After Ridge withdrew his name from consideration, both Neri and DeCoursey wrote columns blasting Ridge for pretending to be a candidate after he had withdrawn his name from consideration three weeks before announcing it. Both contrasted that behavior with Ridge's general reputation for honesty. Tim Reeves, Ridge's press secretary said that the situation was a "journalistic conflict of interest." Veteran Philadelphia Inquirer editor and journalism professor at Pennsylvania State University Gene Foreman agreed, noting that the book deal was not disclosed and that the two columns seemed "particularly personal" and contained "pretty extraordinary" language. In return, the editors of both newspapers that had carried the columns noted that they were aware of the book project and the Patriot-News consulted with Bob Steele of The Poynter Institute, who said there was no reason to disclose the potential book to readers. The incident was covered in the American Journalism Review.

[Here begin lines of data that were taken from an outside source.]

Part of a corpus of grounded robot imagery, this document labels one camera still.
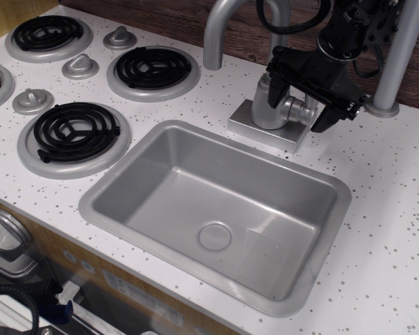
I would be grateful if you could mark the grey stove knob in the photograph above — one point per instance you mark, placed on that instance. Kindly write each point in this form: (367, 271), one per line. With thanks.
(80, 68)
(119, 39)
(32, 102)

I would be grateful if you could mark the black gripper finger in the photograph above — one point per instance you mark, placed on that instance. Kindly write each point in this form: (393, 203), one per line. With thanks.
(327, 119)
(278, 88)

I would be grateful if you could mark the back black stove burner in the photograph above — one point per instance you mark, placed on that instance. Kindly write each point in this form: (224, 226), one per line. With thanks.
(49, 38)

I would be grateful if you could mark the grey middle stove knob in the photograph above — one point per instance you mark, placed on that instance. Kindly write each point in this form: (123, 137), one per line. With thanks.
(80, 68)

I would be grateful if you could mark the black stove burner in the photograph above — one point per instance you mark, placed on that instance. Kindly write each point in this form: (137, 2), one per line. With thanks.
(73, 140)
(153, 74)
(49, 38)

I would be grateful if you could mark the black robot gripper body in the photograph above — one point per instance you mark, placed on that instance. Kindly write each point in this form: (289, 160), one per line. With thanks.
(319, 76)

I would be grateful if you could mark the blue clamp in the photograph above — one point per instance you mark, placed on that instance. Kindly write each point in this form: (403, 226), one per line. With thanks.
(63, 313)

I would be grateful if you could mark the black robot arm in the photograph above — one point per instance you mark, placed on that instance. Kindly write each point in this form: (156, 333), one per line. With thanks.
(353, 27)

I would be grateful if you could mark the silver faucet lever handle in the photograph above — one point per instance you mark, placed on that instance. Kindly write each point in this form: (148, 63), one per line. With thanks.
(299, 111)

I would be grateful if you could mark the grey sink basin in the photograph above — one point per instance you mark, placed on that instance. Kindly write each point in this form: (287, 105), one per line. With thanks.
(253, 225)

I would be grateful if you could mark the front black stove burner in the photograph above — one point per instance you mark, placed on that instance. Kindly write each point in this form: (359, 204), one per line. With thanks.
(73, 140)

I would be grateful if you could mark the grey back stove knob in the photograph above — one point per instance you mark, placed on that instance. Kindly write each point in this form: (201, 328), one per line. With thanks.
(119, 39)

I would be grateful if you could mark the grey vertical support pole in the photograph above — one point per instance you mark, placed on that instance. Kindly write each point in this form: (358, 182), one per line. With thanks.
(384, 104)

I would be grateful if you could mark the silver round oven dial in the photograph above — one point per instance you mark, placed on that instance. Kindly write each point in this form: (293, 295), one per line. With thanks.
(14, 237)

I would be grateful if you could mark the middle black stove burner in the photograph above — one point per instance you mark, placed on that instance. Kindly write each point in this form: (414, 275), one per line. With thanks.
(153, 74)

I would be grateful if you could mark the grey front stove knob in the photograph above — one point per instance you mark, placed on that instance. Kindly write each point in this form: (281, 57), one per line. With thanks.
(32, 102)

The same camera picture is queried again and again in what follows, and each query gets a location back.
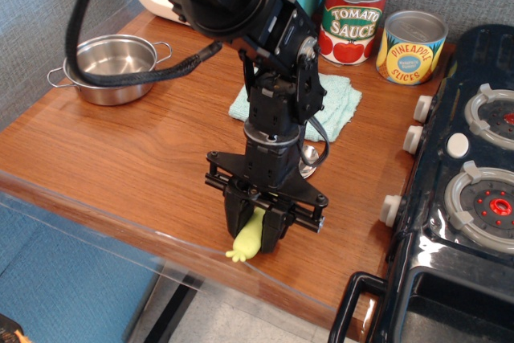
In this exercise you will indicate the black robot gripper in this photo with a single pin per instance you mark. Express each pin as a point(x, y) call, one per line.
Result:
point(267, 176)

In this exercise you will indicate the spoon with yellow-green handle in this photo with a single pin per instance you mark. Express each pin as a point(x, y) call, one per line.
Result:
point(248, 241)

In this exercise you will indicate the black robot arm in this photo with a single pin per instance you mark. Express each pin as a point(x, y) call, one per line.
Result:
point(278, 45)

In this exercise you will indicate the orange object at corner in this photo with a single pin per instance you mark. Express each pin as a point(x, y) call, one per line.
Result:
point(11, 331)

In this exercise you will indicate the light blue folded cloth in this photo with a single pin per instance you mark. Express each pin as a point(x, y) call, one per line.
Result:
point(340, 104)

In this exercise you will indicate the black toy stove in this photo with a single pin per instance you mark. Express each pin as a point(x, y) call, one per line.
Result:
point(450, 261)

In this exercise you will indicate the small steel pot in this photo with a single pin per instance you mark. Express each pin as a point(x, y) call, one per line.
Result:
point(113, 55)

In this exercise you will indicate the pineapple slices can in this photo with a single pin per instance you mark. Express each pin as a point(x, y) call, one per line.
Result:
point(411, 45)

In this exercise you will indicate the tomato sauce can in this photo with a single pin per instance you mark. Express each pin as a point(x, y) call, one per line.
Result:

In 2003, an article in the Lancaster Sunday News reported on a rumor that DeCoursey and Charlie Thompson, both then reporters for the Patriot-News, were operating the political website PoliticsPA under a pseudonym. DeCoursey and Thompson both denied any involvement in the site, and reporter Helen Adams later wrote a correction.

==Personal life==
DeCoursey married and was later divorced from his former Patriot-News colleague Diana Fishlock; they had two children. As a hobby, DeCoursey led a group of volunteers who performed statistical analysis of Philadelphia Phillies games for the company STATS, Inc. in an early form of what is now called sabermetrics. He also edited a fan newsletter called the Philadelphia Baseball Philes and worked painstakingly to develop a new statistic to better measure and compare the defensive performance of baseball players.

==Death==
DeCoursey died on January 1, 2014, at his parents' home in Philadelphia after battling pancreatic and lung cancer.
  His final column for Capitolwire.com was published the week of his death.